The very first thing you see when you pull out of the tiny Wilmington International Airport is a prison. If this does not give a writer pause, the very first thing you see moments later upon pulling into Screen Gems Studio does: a sign at the front gate that reads: CHECK ALL HANDGUNS AT THE GATE. If you had any doubt that you are in the deep South, it is now gone.
Not having any handguns on my person, I was swiftly whisked through the front gate and led to see Greg Prange, the ranking producer on location. A director who had been living in Wilmington since the beginning of the series, Prange was affectionately called “Kurtz” by the writers, because he had been upstream so long.

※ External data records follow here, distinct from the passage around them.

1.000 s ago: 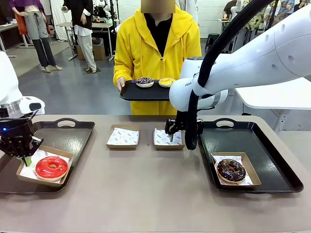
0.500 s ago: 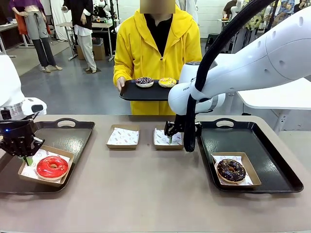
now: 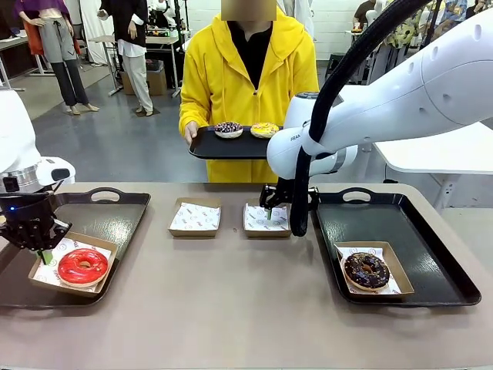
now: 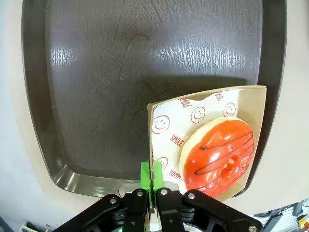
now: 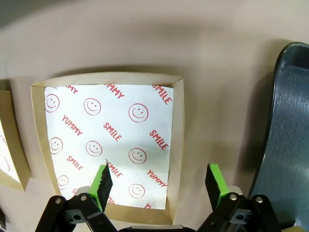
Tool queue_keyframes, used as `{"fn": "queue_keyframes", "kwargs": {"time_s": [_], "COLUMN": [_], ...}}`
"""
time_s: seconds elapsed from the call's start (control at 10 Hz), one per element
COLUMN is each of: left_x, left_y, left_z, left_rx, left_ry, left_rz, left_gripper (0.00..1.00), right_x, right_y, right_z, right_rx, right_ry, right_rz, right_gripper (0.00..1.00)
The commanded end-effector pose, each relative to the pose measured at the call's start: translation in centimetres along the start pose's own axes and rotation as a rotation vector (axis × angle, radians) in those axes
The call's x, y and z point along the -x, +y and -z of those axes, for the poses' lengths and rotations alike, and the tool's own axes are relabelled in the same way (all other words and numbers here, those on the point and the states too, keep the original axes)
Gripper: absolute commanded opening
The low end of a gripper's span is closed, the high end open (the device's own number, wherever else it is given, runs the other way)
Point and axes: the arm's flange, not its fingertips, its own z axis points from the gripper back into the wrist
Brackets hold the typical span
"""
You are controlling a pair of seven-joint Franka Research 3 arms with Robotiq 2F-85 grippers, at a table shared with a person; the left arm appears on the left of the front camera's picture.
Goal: Individually package the donuts and arrange them on the tray.
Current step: Place the picked Paper togo box on the Handle tray while simultaneously picking up another Paper togo box from the table with the other hand.
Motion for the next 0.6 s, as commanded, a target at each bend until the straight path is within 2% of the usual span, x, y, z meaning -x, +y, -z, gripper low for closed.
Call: {"fn": "queue_keyframes", "kwargs": {"time_s": [0.0, 0.1, 0.2, 0.3, 0.4, 0.5], "left_x": [0.09, 0.21, 0.25, 0.27, 0.3, 0.34], "left_y": [0.34, 0.29, 0.33, 0.38, 0.42, 0.44], "left_z": [0.54, 0.43, 0.31, 0.27, 0.25, 0.22], "left_rx": [-0.011, 0.0, 0.001, 0.002, 0.002, 0.002], "left_ry": [-0.043, -0.041, -0.041, -0.041, -0.041, -0.042], "left_rz": [0.035, 0.053, 0.068, 0.071, 0.073, 0.076], "left_gripper": [0.01, 0.59, 0.59, 1.0, 0.63, 1.0], "right_x": [-0.12, -0.06, -0.08, -0.14, -0.14, -0.12], "right_y": [0.3, 0.15, 0.14, 0.08, 0.04, -0.04], "right_z": [0.33, 0.33, 0.29, 0.26, 0.26, 0.27], "right_rx": [0.03, 0.027, 0.021, 0.019, 0.018, 0.017], "right_ry": [-0.015, -0.013, -0.009, -0.01, -0.009, -0.009], "right_rz": [-0.004, -0.011, -0.004, 0.005, 0.008, 0.011], "right_gripper": [1.0, 0.45, 0.4, 0.0, 0.0, 0.0]}}
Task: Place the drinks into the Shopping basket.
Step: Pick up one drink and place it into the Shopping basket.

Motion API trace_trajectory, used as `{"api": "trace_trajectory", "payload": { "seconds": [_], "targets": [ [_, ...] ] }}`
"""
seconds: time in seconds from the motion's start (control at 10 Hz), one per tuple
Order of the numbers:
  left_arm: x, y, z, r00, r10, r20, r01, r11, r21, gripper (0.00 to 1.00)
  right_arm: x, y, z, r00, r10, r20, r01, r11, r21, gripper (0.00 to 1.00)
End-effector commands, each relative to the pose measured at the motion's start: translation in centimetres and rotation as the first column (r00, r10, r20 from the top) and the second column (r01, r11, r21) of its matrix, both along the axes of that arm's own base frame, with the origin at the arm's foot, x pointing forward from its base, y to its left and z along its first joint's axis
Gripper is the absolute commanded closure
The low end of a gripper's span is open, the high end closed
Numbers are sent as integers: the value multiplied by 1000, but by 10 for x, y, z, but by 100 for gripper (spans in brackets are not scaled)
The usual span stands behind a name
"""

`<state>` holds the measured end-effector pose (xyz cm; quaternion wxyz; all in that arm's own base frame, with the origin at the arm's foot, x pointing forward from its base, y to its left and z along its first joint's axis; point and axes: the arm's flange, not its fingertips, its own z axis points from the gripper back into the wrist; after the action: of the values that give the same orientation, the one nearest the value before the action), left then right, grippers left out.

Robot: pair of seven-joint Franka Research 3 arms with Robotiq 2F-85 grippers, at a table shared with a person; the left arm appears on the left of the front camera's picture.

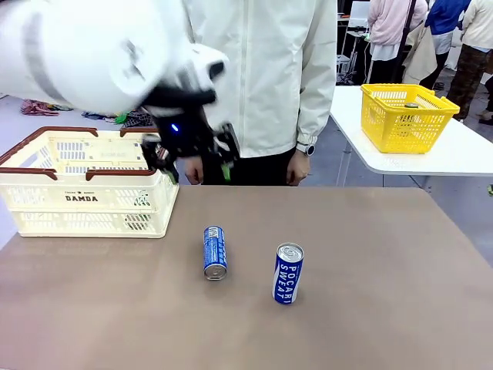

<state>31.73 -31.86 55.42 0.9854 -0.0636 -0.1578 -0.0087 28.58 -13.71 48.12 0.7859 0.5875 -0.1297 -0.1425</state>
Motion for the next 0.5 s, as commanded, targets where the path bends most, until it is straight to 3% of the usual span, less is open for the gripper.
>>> {"api": "trace_trajectory", "payload": {
  "seconds": [0.0,0.1,0.3,0.4],
  "targets": [
    [22,-21,-36,991,0,-136,3,1000,20,0,2,0,7,1000,-11,-7,11,1000,24,0],
    [29,-24,-52,987,-43,-153,43,999,1,0,2,0,7,1000,-11,-7,11,1000,24,0],
    [35,-16,-51,982,-77,-172,74,997,-24,0,2,0,7,1000,-11,-7,11,1000,24,0],
    [23,-28,-73,986,-48,-157,52,998,21,0,2,0,7,1000,-11,-7,11,1000,24,0]
  ]
}}
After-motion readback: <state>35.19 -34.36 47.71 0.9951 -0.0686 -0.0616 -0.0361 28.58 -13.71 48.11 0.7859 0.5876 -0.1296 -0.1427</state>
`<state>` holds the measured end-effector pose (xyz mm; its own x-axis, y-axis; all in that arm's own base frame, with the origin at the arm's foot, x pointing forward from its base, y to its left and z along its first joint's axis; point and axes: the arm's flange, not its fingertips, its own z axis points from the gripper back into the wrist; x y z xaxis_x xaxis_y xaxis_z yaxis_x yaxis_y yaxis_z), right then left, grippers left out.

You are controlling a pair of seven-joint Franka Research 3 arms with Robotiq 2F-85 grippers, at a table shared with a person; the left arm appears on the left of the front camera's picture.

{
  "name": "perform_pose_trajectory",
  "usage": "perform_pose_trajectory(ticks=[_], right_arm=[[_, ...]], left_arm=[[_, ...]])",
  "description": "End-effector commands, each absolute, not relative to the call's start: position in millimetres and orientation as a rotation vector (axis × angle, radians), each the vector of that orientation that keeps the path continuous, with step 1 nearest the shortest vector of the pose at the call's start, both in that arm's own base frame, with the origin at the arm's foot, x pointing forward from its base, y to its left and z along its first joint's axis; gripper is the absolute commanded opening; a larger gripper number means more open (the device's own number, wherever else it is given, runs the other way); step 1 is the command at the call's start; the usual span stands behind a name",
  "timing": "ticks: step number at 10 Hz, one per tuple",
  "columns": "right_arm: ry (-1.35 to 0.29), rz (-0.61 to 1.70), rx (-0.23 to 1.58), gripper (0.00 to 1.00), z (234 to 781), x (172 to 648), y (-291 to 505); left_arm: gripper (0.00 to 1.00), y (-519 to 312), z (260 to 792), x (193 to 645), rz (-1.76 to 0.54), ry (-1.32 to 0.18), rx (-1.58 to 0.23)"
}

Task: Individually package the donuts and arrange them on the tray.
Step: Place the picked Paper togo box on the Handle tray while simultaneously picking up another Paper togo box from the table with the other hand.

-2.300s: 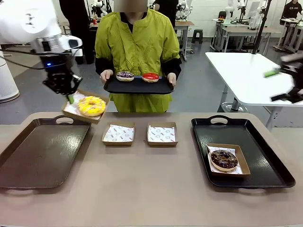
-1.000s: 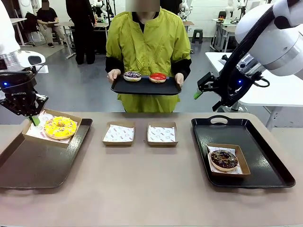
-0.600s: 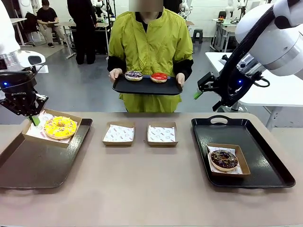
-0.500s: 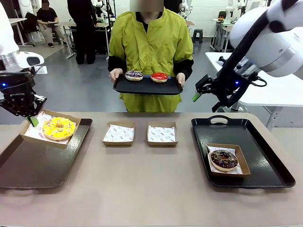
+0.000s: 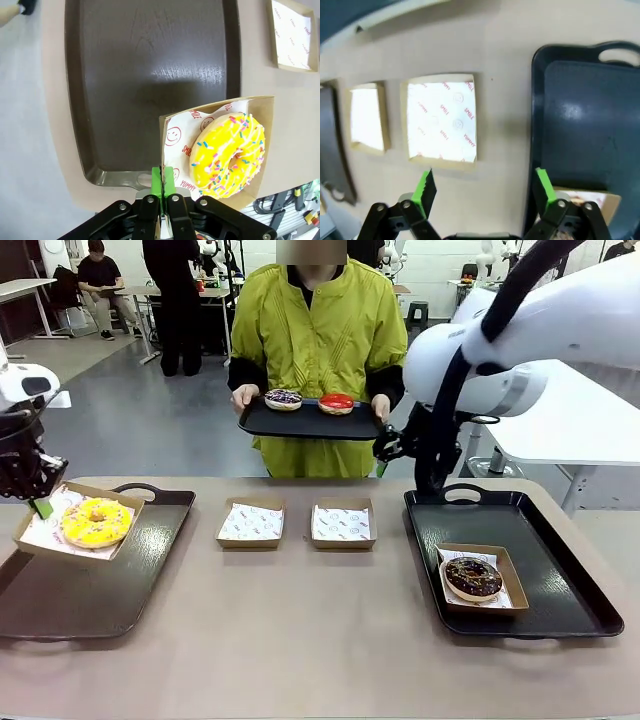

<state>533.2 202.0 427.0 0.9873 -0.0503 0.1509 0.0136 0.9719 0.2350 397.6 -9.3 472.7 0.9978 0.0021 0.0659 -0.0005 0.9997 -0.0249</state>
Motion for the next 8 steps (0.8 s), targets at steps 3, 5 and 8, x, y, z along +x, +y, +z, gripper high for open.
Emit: perform_pose_trajectory(ticks=[3,5,8], right_arm=[[-0.103,-0.037,0.121,1.00,397,565,257],[-0.071,-0.016,0.078,1.00,378,571,280],[-0.056,-0.052,0.044,1.00,361,574,283]], left_arm=[[0.01,-9,431,398,-0.033,-0.062,0.013],[0.01,-11,423,399,-0.038,-0.050,-0.003],[0.01,-18,420,397,-0.037,-0.030,-0.044]])
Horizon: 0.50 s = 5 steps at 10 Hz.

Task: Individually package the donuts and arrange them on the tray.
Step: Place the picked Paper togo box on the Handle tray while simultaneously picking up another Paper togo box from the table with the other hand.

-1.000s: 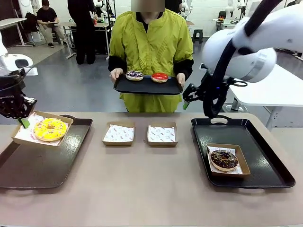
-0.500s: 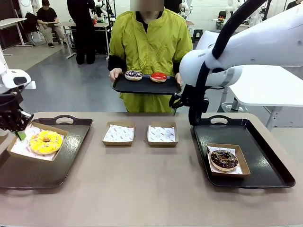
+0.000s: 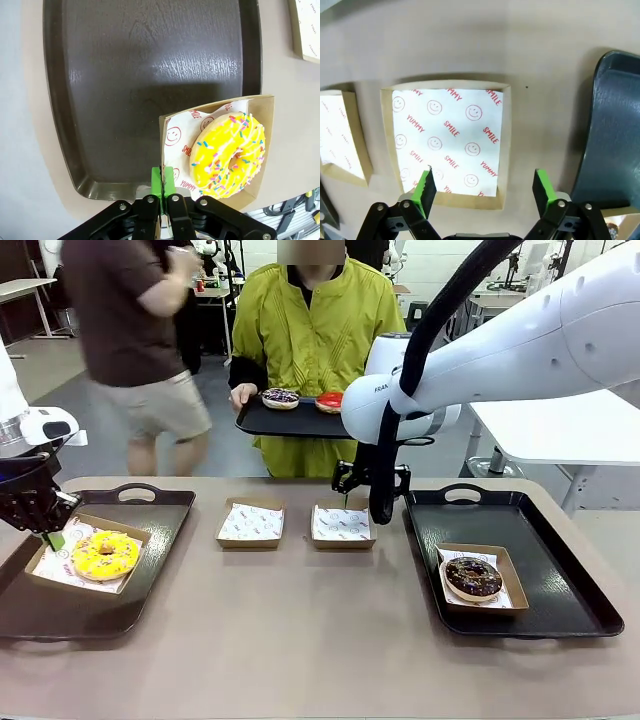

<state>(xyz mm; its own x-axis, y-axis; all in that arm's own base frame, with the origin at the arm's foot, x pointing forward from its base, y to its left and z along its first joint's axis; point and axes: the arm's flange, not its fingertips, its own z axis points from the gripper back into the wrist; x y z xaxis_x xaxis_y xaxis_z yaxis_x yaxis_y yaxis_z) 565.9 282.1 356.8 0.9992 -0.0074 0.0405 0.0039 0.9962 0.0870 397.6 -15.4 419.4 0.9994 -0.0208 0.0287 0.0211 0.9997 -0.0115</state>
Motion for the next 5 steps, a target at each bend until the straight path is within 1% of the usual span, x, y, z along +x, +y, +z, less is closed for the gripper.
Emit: perform_pose_trajectory(ticks=[1,4,5], right_arm=[[-0.048,0.008,0.095,1.00,362,563,283],[-0.042,-0.005,0.089,1.00,358,566,282],[-0.059,-0.009,0.038,1.00,350,561,285]], left_arm=[[0.01,-14,420,398,-0.021,-0.030,-0.005],[0.01,-14,420,398,-0.021,-0.030,-0.005],[0.01,-15,419,398,-0.021,-0.028,-0.011]])
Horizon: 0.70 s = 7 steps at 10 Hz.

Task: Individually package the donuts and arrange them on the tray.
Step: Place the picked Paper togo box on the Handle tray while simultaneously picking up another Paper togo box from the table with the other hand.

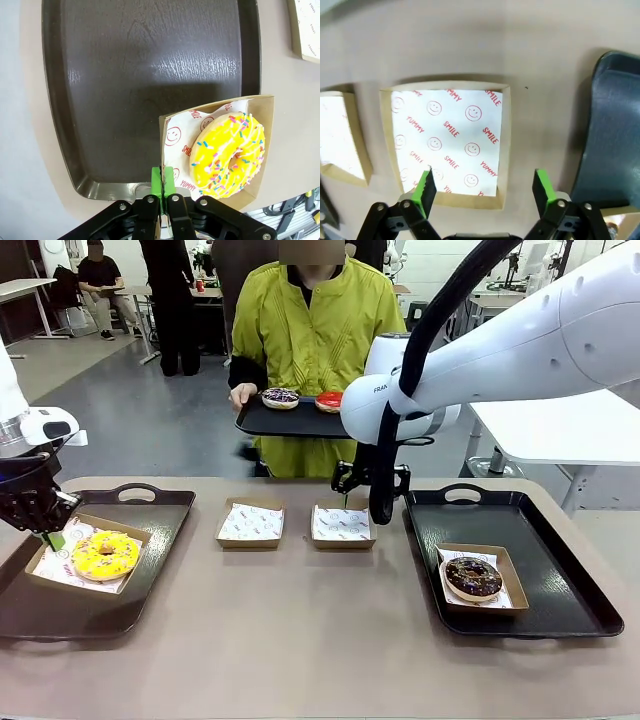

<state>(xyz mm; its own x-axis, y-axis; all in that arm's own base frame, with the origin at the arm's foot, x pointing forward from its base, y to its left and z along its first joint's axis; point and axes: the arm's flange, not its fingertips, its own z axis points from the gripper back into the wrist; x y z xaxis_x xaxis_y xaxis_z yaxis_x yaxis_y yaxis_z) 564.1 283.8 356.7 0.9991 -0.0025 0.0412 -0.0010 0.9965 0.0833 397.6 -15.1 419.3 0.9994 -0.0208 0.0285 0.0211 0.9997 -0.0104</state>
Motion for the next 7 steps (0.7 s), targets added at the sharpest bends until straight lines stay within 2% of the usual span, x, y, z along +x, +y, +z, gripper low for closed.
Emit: perform_pose_trajectory(ticks=[1,7], right_arm=[[-0.059,-0.014,0.028,1.00,344,560,286],[-0.027,-0.045,0.046,1.00,326,567,279]], left_arm=[[0.01,-16,411,403,0.029,-0.023,-0.075],[0.01,-25,382,406,0.009,-0.023,-0.003]])
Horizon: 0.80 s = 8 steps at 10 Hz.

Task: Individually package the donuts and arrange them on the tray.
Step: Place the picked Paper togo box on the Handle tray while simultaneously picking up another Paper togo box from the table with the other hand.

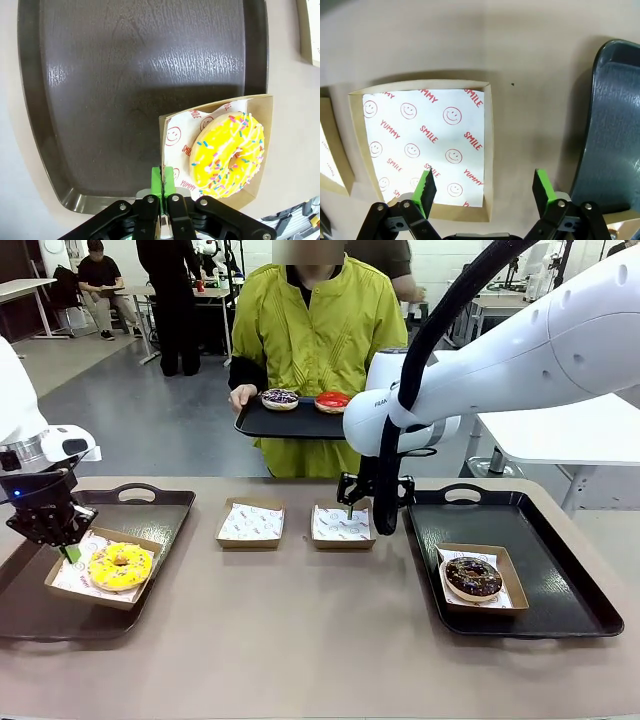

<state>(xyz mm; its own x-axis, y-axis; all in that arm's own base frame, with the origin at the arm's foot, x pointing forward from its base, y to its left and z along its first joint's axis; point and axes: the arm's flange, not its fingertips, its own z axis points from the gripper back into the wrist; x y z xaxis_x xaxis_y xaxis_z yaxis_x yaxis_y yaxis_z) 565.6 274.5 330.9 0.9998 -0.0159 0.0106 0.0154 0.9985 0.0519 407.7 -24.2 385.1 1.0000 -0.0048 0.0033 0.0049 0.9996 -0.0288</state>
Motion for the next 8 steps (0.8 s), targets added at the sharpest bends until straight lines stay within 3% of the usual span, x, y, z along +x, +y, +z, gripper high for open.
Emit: perform_pose_trajectory(ticks=[1,7,8], right_arm=[[-0.022,-0.050,0.045,1.00,322,571,278],[0.002,-0.052,0.044,1.00,310,574,278],[0.003,-0.044,0.054,0.61,310,574,278]], left_arm=[[0.01,-25,378,407,0.006,-0.014,0.002],[0.01,-27,369,409,0.018,-0.024,0.045],[0.33,-26,368,409,0.018,-0.027,0.055]])
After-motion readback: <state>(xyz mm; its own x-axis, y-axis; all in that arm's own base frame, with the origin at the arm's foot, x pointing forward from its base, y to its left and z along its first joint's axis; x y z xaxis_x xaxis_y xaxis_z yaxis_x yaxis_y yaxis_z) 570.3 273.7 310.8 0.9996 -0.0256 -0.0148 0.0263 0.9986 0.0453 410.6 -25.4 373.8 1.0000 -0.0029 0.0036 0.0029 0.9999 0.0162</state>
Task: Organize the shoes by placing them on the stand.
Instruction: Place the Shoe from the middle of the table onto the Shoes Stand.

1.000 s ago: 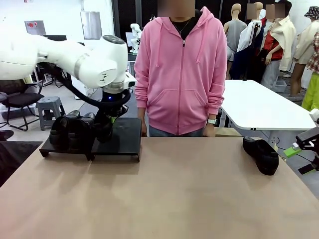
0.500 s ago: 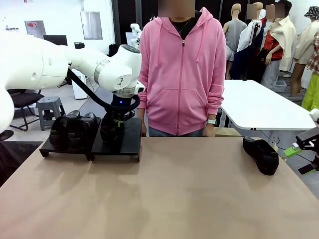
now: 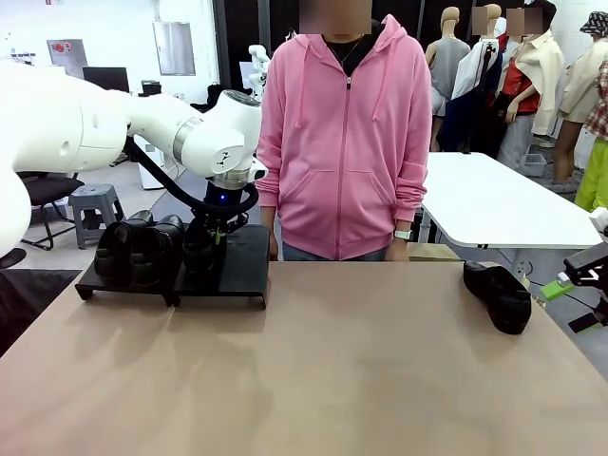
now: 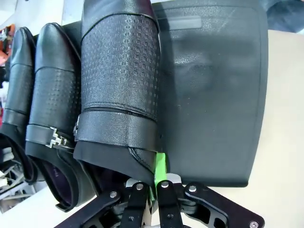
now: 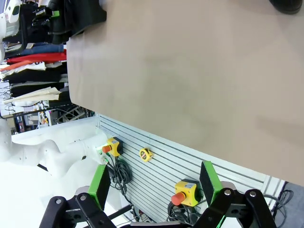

Indeed, to really know what it was like to make Dawson’s Creek, you have to understand the profound disconnect between L.A. and Wilmington, between the writer-producers and the cast and crew. There is a clash of these two c
ultures that always exists to some degree on television shows. Part of it is simply a matter of such fundamental differences in working styles. Life on a set follows precise, to-the-minute scheduling. Actors must be ready and must know their lines at a certain time. No matter how many magazines are featuring them on the cover that week, they are subject to the production schedule, even if that requires a three A.M. pickup for hair and makeup and a blocking rehearsal at five A.M. Job descriptions for the entire crew are likewise clear and regimented. A grip or a boom operator or a director can work on ER one day and Law & Order the next with virtually no learning curve. They often do. But life in the story room is nothing like this, because with writers, every series is different because every Room is run differently, and because every showrunner has his or her unique way of somehow coming up with a season’s worth of shows.
On most TV shows, which are shot in L.A., the two worlds are bridged by the showrunner, who at any given moment can take a call from the set, march out of the story room on a lot, zip down to the set in a golf cart, talk to the actors about a scene, tell the director to make sure certain shots are covered, make the entire cast and crew feel that they are being looked out for, and head back to the story room.
But this didn’t happen on Dawson’s, of course, because the story room was on the other coast. Now sometimes showrunners would spend time in Wilmington, but between the end of Season Two and the middle of Season Three, four showrunners—Kevin, Tammy, Alex, and Greg—had cycled through, and soon, Tom would take the reins. Let me put it to you like this. One of the showrunners characterized working on Dawson’s Creek as “Every man for himself!” That this had more to do with factors surrounding the nature of making TV at this time, rather than simply the goals of those in charge, mattered little to the cast and crew.